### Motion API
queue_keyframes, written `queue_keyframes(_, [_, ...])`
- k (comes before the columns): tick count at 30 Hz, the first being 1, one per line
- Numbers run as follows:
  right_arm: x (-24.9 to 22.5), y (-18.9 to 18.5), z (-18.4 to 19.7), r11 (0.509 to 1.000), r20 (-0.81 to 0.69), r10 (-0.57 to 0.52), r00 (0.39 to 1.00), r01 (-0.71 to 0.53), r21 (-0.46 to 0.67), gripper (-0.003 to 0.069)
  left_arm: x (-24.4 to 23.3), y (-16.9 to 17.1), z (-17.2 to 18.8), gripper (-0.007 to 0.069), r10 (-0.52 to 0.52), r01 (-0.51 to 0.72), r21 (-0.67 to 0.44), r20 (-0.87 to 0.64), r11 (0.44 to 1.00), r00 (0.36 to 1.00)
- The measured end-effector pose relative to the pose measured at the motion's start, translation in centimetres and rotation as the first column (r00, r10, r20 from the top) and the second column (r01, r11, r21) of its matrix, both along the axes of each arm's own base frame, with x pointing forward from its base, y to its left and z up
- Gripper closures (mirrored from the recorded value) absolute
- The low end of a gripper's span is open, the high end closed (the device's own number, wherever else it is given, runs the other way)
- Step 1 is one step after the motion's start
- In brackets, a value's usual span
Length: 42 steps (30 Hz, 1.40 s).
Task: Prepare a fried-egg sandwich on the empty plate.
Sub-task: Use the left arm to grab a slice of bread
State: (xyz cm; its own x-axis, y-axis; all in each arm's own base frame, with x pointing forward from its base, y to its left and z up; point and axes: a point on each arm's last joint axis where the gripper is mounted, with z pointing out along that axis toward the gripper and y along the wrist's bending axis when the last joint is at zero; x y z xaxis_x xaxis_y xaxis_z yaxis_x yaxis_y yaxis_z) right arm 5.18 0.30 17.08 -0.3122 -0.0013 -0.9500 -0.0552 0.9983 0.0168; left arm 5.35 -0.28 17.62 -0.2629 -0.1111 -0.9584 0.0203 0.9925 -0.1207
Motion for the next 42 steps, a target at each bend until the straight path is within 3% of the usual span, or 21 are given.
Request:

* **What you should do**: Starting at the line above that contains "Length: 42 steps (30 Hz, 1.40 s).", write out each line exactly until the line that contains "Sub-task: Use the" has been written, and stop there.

* **Result**:
Length: 42 steps (30 Hz, 1.40 s).
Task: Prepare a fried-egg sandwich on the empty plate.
Sub-task: Use the left arm to grab a slice of bread

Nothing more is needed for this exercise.